«Opera, l'aggregazione funziona e le porte sono aperte ad altre aziende»

Per Apo Conerpo questa è la strada da seguire anche per i kiwi

«Opera, l'aggregazione funziona e le porte sono aperte ad altre aziende»
E' l'ultima nata in casa Apo Conerpo e forse proprio per questo le attenzioni del mondo ortofrutticolo sono concentrate su Opera, la cooperativa a cui è affidata la commercializzazione di tutte le pere del gruppo (due milioni di quintali nel 2015 ottenuti da mille produttori su circa seimila ettari).

I risultati della nuova filiale commerciale in mano a Luca Granata sono molto attesi. Ieri a Bologna il presidente di Apo Conerpo Davide Vernocchi e il vice Roberto Cera si sono detti soddisfatti del primo anno di attività di Opera e anche ottimisti sul futuro. “E' una realtà importante nella quale il nostro gruppo si è messo in discussione: prima si commercializzava secondo logiche territoriali, ora seguendo una logica di gruppo”.

Una modalità che, sul mercato, ha ottenuto risultati e, come sottolinea Cera, “solo per il fatto di aver costituito Opera i prezzi spuntati sono stati migliori”. E ora Opera è destinata ad ampliare la base sociale.
“La Gdo italiana ha inefficienze importanti ma se noi produttori non riusciamo a ottenere prezzi adeguati è perché non riusciamo ad aggregarci – è il ragionamento di Vernocchi – Se ad Opera avessero aderito altre realtà, invece di due milioni di quintali di pere magari ne avremmo commercializzati tre, avendo un peso contrattuale diverso. Opera era, ed è, aperta a tutti coloro che hanno interesse a valorizzare questo prodotto. C'è spazio per altri”.
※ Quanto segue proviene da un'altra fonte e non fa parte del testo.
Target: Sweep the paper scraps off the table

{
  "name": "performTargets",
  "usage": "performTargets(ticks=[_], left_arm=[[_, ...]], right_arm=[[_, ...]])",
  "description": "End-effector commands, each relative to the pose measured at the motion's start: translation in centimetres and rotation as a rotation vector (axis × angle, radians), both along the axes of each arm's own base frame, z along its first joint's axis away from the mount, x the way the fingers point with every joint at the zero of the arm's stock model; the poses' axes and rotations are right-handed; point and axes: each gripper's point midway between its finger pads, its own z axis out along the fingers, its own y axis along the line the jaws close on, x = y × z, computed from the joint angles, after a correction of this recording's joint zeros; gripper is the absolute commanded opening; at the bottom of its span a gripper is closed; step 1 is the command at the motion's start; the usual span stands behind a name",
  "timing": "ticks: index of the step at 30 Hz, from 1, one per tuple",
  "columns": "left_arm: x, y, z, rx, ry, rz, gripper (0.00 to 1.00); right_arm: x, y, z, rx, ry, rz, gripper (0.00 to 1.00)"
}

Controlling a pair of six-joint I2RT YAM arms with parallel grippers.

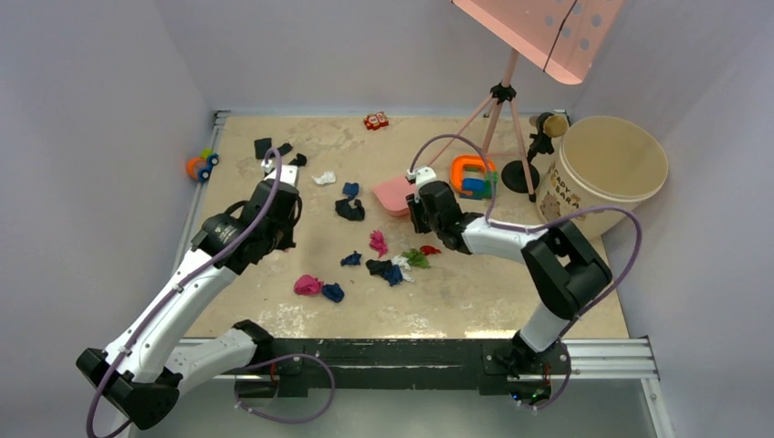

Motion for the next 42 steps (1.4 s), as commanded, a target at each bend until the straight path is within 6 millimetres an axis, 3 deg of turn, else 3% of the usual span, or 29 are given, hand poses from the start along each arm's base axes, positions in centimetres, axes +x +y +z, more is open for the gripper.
performTargets(ticks=[1, 6, 12, 17, 21, 27, 29, 33, 36, 39, 42], left_arm=[[1.6, 1.4, 2.6, 0.06, -0.081, 0.074, 0.0], [5.1, 3.4, 5.5, 0.265, -0.158, 0.146, 0.0], [11.7, 4.9, 8.3, 0.507, -0.227, 0.15, 0.0], [17.8, 4.4, 7.6, 0.546, -0.207, 0.032, 0.0], [23.2, 5.0, 6.9, 0.637, -0.165, 0.046, 0.0], [29.7, 5.3, 3.4, 0.739, -0.127, -0.031, 0.0], [31.5, 5.8, 1.4, 0.815, -0.08, -0.056, 0.0], [32.9, 6.7, -1.7, 0.856, 0.022, -0.089, 0.0], [33.0, 5.0, -4.6, 0.78, 0.063, -0.165, 0.0], [29.4, 1.5, -7.5, 0.65, 0.237, -0.341, 0.0], [25.1, -2.4, -7.3, 0.556, 0.327, -0.451, 0.0]], right_arm=[[-1.9, -1.3, 3.7, -0.018, 0.047, -0.02, 0.0], [-4.9, -3.1, 3.7, -0.051, 0.17, -0.057, 0.0], [-5.7, -4.7, 6.0, -0.008, 0.135, -0.15, 0.0], [-7.2, -5.9, 9.4, 0.026, 0.115, -0.174, 0.0], [-9.0, -5.3, 12.8, 0.176, 0.074, -0.127, 0.0], [-10.9, -7.6, 16.9, 0.291, 0.015, -0.227, 0.0], [-11.3, -8.3, 17.8, 0.288, -0.003, -0.234, 0.0], [-12.2, -9.5, 18.9, 0.29, -0.032, -0.251, 0.0], [-12.6, -10.2, 19.4, 0.296, -0.05, -0.261, 0.0], [-12.6, -10.5, 19.8, 0.301, -0.066, -0.272, 0.0], [-12.4, -10.3, 20.2, 0.304, -0.072, -0.271, 0.0]])
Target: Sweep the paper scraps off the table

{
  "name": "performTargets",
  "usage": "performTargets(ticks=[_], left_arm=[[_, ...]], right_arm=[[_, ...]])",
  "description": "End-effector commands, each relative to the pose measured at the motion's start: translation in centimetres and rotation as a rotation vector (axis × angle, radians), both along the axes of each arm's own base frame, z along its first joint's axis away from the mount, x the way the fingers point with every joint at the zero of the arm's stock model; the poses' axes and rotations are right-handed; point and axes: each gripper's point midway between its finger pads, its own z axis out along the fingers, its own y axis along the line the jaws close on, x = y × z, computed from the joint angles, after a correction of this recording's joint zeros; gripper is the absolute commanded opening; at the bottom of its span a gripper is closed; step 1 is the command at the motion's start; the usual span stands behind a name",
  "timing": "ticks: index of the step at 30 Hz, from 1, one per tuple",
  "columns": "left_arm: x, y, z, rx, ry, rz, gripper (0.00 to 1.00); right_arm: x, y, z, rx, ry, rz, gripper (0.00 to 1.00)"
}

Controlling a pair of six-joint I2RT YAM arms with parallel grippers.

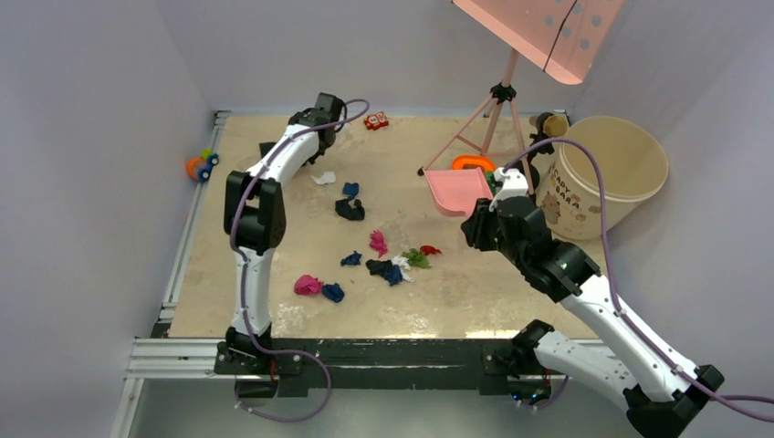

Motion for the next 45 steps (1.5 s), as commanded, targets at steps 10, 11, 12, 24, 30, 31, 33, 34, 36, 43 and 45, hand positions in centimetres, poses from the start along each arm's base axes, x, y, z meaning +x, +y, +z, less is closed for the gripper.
performTargets(ticks=[10, 11, 12, 24, 30, 31, 33, 34, 36, 43, 45], left_arm=[[-14.5, -8.9, 8.9, -0.262, 0.155, -0.118, 0.0], [-13.9, -8.1, 9.7, -0.22, 0.106, -0.114, 0.0], [-13.0, -7.2, 10.4, -0.171, 0.052, -0.11, 0.0], [2.5, -3.7, 12.3, 0.175, -0.277, -0.068, 0.0], [4.3, -5.6, 6.9, 0.126, -0.182, -0.16, 0.0], [3.9, -5.8, 5.8, 0.121, -0.14, -0.166, 0.0], [1.9, -6.7, 3.3, 0.07, -0.023, -0.183, 0.0], [0.4, -7.4, 2.0, 0.019, 0.048, -0.195, 0.0], [-3.0, -9.2, 0.3, -0.107, 0.179, -0.21, 0.0], [-13.3, -12.4, 1.3, -0.25, 0.402, -0.182, 0.0], [-16.2, -13.1, 2.1, -0.301, 0.452, -0.145, 0.0]], right_arm=[[1.5, 0.5, 2.2, 0.005, -0.05, -0.022, 0.0], [1.5, 0.5, 2.1, 0.006, -0.051, -0.019, 0.0], [1.6, 0.5, 2.1, 0.009, -0.051, -0.02, 0.0], [0.9, 0.5, 2.0, 0.039, -0.047, -0.016, 0.0], [0.3, 0.1, 2.4, 0.058, -0.051, -0.026, 0.0], [0.3, 0.0, 2.5, 0.059, -0.053, -0.027, 0.0], [0.2, -0.1, 2.5, 0.059, -0.055, -0.03, 0.0], [0.2, -0.1, 2.6, 0.059, -0.057, -0.029, 0.0], [0.2, -0.1, 2.8, 0.06, -0.062, -0.028, 0.0], [0.9, 0.3, 3.1, 0.049, -0.064, -0.023, 0.0], [1.1, 0.6, 2.6, 0.038, -0.046, -0.02, 0.0]])
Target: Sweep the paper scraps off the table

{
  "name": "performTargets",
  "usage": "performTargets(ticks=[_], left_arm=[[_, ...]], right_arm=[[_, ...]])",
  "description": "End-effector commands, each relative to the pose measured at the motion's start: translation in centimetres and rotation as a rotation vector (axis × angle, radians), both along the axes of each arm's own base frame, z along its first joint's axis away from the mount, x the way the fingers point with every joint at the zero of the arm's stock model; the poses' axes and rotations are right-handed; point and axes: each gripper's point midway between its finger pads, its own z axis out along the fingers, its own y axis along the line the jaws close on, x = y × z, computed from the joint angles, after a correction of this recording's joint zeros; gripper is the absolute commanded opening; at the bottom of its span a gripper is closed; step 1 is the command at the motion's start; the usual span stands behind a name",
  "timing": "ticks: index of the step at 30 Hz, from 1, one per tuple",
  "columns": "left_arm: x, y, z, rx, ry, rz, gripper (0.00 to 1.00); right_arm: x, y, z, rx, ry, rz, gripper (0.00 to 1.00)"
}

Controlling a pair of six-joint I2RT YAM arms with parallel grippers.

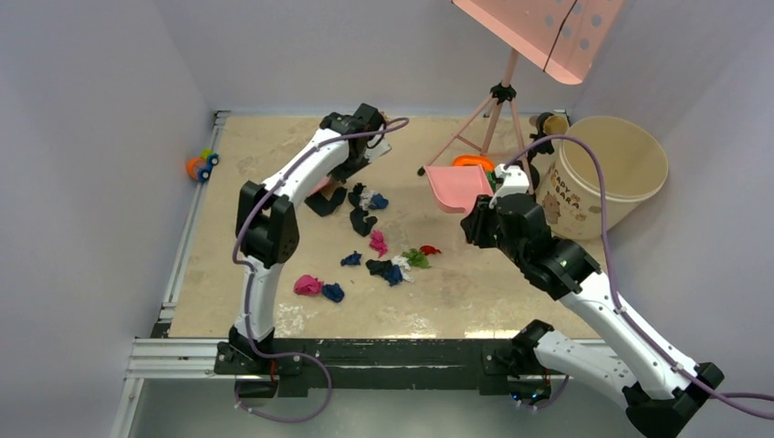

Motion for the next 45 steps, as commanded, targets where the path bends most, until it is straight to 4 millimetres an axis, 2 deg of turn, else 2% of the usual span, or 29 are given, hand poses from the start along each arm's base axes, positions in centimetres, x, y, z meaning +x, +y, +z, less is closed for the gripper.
performTargets(ticks=[1, 4, 5, 7, 9, 12, 14, 16, 21, 24, 28, 34, 37, 40, 45], left_arm=[[-10.1, -3.4, 2.2, -0.205, 0.253, 0.082, 0.0], [-14.1, -5.9, 3.1, -0.347, 0.369, 0.099, 0.0], [-14.8, -6.3, 3.5, -0.372, 0.376, 0.103, 0.0], [-15.4, -6.3, 4.7, -0.399, 0.357, 0.12, 0.0], [-15.1, -5.6, 6.8, -0.416, 0.263, 0.143, 0.0], [-13.8, -2.3, 9.9, -0.34, 0.048, 0.273, 0.0], [-14.7, 2.2, 11.3, -0.149, -0.052, 0.451, 0.0], [-16.1, 5.1, 11.3, 0.0, -0.087, 0.55, 0.0], [-20.5, 7.2, 10.2, -0.013, -0.099, 0.72, 0.0], [-22.1, 7.9, 9.9, -0.055, -0.131, 0.792, 0.0], [-24.8, 9.1, 9.6, 0.023, -0.109, 0.924, 0.0], [-28.5, 8.4, 5.5, 0.085, 0.044, 1.041, 0.0], [-29.2, 6.9, 3.4, 0.001, 0.111, 1.052, 0.0], [-28.9, 3.7, 2.1, -0.177, 0.19, 1.052, 0.0], [-26.2, -3.6, 2.0, -0.536, 0.316, 1.053, 0.0]], right_arm=[[0.9, 0.7, 1.3, 0.011, -0.021, 0.0, 0.0], [1.0, 1.0, 0.7, 0.009, 0.001, 0.007, 0.0], [1.0, 1.1, 0.7, 0.015, 0.0, 0.009, 0.0], [0.9, 1.2, 0.6, 0.023, -0.006, 0.015, 0.0], [0.8, 1.3, 0.7, 0.032, -0.011, 0.019, 0.0], [0.6, 1.3, 0.7, 0.038, -0.01, 0.024, 0.0], [0.5, 1.2, 0.7, 0.04, -0.009, 0.022, 0.0], [0.5, 1.0, 0.6, 0.042, -0.008, 0.005, 0.0], [0.5, 1.0, 0.4, 0.045, -0.009, 0.006, 0.0], [0.6, 1.3, 0.5, 0.05, -0.012, 0.017, 0.0], [0.8, 1.8, 0.7, 0.063, -0.022, 0.032, 0.0], [0.9, 2.2, 0.5, 0.078, -0.016, 0.044, 0.0], [0.8, 2.1, 0.3, 0.078, -0.015, 0.039, 0.0], [0.6, 1.9, 0.1, 0.08, -0.015, 0.036, 0.0], [0.5, 1.9, -0.1, 0.082, -0.007, 0.038, 0.0]])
I risultati ottenuti e una forte campagna pubblicitaria a fine estate dovrebbero essere le leve con cui convincere altri soggetti ad entrare a far parte di Opera. Il progetto vuole lanciare sul mercato un brand dedicato alla pera, Opera per l'appunto, e per far fruttare al meglio le sinergie; l'obiettivo sarebbe quello di aggregare almeno 3,5/4 milioni di quintali di pere. “Opera ha funzionato ed è ancora aperta a tutti – sottolinea Cera – questa è la strada per le pere, ma anche per altri prodotti”.

Per esempio i kiwi. “Dopo un 2015 record con sei milioni di quintali di kiwi, riteniamo che il potenziale italiano possa crescere nei prossimo anni fino a 7-8 milioni di quintali – osserva Vernocchi – O ci sarà aggregazione o rischiamo che il kiwi faccia la stessa fine delle pesche e delle nettarine. C'è chi parla dell'Interprofessione, una componente importante ma che non può pesare come un'aggregazione commerciale capace di gestire il mercato. Dobbiamo costituire un momento aggregativo reale, non tavoli di coordinamento dove tutti vengono per raccontarsi bugie: possiamo essere forti solo nel momento in cui gestiamo il prodotto”.

Dopo le pere, dunque, i kiwi. E poi patate e cipolle; tutte colture dove economie di scala, investimenti mirati e forte specializzazione costituiscono gli elementi per poter dare reddito ai soci produttori.